■ PROBLEM STATEMENT:
The lines to reproduce from the material below are those from the one containing "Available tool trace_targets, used" through the one containing "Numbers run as", both included; write them out exactly and add nothing.

■ PROVIDED INFORMATION:
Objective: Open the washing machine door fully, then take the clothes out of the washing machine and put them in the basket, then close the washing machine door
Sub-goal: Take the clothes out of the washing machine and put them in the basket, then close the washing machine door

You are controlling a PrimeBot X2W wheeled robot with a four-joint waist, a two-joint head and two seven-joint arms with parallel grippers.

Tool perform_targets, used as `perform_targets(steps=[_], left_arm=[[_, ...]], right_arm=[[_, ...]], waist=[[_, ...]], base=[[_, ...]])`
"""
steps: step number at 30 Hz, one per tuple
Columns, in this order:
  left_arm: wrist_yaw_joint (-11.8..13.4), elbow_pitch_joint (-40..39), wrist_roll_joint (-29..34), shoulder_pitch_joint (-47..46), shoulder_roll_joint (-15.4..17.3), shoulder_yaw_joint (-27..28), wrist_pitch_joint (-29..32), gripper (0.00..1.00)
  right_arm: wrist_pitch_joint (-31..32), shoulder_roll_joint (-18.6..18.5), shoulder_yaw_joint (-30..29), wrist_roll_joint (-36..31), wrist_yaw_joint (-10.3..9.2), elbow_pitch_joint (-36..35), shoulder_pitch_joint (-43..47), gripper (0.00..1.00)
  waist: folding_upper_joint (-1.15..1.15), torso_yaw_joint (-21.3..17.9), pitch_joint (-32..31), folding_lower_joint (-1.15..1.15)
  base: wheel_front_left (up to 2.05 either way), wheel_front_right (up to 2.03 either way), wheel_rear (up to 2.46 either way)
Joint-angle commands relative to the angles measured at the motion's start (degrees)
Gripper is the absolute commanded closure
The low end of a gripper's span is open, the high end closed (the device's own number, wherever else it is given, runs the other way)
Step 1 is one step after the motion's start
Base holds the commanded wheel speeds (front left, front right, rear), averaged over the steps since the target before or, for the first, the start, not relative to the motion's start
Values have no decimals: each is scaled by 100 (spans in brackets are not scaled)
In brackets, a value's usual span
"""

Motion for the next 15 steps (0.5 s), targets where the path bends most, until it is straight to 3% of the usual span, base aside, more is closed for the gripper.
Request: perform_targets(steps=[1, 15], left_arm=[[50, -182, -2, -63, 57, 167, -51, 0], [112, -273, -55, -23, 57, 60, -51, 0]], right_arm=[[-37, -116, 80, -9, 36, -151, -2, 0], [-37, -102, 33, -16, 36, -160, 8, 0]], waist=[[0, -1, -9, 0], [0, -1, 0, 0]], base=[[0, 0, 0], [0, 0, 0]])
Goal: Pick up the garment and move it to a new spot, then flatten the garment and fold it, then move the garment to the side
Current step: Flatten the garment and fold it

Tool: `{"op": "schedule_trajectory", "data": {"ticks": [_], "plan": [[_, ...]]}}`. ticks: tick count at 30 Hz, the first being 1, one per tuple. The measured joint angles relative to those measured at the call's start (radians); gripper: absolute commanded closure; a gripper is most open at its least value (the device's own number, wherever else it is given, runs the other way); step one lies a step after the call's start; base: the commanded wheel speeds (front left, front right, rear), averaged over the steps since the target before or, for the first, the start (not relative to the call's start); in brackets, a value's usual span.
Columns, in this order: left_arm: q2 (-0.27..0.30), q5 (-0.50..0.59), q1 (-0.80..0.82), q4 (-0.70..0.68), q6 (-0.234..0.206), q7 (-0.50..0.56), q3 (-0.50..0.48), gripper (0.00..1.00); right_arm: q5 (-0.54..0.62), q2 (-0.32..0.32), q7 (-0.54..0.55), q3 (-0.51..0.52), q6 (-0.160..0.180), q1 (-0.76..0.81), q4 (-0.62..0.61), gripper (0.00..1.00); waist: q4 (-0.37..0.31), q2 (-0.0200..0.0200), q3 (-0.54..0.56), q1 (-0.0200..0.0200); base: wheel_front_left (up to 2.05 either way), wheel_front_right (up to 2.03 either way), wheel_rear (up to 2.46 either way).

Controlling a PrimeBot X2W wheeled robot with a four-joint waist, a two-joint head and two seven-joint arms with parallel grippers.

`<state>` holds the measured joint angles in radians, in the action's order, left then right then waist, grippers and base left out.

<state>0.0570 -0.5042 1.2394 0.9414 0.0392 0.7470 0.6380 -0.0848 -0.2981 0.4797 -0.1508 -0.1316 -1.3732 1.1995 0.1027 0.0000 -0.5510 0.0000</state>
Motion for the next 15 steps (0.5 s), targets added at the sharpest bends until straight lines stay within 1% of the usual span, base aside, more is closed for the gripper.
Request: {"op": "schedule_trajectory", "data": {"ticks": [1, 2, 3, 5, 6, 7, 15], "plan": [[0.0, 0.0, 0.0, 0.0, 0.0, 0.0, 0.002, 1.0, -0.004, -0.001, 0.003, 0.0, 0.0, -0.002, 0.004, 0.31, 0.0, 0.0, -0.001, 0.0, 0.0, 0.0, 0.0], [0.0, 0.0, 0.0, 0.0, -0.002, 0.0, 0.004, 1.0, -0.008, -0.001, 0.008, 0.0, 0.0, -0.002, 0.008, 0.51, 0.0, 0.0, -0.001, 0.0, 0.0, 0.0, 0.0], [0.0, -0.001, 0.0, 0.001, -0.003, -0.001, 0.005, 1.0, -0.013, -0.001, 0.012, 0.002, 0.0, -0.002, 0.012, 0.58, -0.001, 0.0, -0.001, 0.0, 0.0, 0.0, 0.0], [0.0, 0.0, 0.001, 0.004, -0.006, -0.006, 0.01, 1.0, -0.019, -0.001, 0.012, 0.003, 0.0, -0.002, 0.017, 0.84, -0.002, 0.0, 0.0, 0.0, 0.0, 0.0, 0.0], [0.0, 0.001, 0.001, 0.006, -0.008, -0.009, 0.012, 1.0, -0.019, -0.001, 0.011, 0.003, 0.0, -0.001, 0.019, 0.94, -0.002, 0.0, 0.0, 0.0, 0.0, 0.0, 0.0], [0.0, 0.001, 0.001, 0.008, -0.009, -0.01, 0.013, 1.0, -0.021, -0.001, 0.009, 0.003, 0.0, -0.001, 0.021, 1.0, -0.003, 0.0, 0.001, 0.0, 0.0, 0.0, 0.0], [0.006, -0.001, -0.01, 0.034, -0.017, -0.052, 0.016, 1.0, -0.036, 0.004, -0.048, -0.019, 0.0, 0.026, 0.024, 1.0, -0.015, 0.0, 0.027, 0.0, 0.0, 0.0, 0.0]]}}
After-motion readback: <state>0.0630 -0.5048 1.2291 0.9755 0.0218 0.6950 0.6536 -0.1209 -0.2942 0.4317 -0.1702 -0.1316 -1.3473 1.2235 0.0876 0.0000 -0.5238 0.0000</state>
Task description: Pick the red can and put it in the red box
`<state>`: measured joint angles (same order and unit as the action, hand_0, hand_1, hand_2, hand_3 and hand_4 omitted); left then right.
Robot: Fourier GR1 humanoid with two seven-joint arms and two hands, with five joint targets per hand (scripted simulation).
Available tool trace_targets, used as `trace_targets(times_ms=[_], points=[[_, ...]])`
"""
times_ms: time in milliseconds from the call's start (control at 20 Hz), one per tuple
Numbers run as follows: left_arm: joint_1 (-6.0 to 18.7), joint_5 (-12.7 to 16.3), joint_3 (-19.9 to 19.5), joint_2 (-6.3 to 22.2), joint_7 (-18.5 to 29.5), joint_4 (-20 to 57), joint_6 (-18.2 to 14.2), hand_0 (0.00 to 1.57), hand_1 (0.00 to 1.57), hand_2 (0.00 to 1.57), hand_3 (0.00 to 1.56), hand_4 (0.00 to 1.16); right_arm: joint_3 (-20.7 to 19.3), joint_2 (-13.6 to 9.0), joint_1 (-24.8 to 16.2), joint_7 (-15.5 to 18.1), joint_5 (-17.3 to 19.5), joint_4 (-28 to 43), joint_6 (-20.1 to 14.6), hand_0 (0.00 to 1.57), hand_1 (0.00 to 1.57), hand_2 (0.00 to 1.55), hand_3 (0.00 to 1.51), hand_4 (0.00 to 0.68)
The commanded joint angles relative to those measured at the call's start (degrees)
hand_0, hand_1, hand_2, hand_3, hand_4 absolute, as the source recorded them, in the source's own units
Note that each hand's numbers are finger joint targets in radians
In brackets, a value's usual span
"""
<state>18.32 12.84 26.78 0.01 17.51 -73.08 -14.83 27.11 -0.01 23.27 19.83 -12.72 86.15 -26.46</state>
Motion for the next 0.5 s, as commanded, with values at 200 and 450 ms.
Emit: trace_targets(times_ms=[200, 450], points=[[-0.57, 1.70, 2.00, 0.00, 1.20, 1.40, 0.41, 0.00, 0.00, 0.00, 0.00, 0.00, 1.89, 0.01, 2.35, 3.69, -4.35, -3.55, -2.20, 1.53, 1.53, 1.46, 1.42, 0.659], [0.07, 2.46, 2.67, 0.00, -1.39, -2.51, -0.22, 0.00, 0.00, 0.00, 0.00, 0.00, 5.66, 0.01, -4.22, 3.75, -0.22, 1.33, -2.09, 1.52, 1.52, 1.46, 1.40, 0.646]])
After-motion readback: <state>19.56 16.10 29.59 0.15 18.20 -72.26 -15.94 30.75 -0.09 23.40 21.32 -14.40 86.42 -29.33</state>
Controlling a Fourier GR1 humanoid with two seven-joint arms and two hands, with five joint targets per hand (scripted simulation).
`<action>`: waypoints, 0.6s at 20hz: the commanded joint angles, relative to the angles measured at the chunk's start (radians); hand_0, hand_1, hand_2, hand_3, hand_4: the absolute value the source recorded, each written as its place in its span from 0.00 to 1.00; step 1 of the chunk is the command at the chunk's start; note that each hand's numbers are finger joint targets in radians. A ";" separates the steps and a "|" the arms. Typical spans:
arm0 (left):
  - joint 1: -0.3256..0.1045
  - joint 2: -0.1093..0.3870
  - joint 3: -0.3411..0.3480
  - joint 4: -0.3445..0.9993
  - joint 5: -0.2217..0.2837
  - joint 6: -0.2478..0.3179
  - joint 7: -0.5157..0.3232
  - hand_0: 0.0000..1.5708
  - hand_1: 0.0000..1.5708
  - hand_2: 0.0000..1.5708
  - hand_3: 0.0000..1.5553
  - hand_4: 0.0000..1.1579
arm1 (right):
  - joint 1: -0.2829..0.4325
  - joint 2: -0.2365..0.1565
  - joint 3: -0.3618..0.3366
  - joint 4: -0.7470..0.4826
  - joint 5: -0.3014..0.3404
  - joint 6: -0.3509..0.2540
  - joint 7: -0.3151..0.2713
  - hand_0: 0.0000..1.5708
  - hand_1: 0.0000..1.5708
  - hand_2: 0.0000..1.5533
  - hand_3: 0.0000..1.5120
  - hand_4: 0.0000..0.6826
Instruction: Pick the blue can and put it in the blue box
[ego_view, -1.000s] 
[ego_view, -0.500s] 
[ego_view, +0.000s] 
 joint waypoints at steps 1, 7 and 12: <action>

■ RESPONSE BELOW:
Available tool trace_targets, used as `trace_targets(times_ms=[_], points=[[_, ...]])`
"""
times_ms: time in milliseconds from the call's start (control at 20 Hz), one per tuple
Numbers run as follows: left_arm: joint_1 (-6.0 to 18.7), joint_5 (-12.7 to 16.3), joint_3 (-19.9 to 19.5), joint_2 (-6.3 to 22.2), joint_7 (-18.5 to 29.5), joint_4 (-20 to 57), joint_6 (-18.2 to 14.2), hand_0 (0.00 to 1.57), hand_1 (0.00 to 1.57), hand_2 (0.00 to 1.57), hand_3 (0.00 to 1.56), hand_4 (0.00 to 1.16); right_arm: joint_3 (-20.7 to 19.3), joint_2 (-13.6 to 9.0), joint_1 (-24.8 to 16.2), joint_7 (-15.5 to 18.1), joint_5 (-17.3 to 19.5), joint_4 (-28 to 43), joint_6 (-20.1 to 14.6), hand_0 (0.00 to 1.57), hand_1 (0.00 to 1.57), hand_2 (0.00 to 1.55), hand_3 (0.00 to 1.51), hand_4 (0.00 to 0.68)

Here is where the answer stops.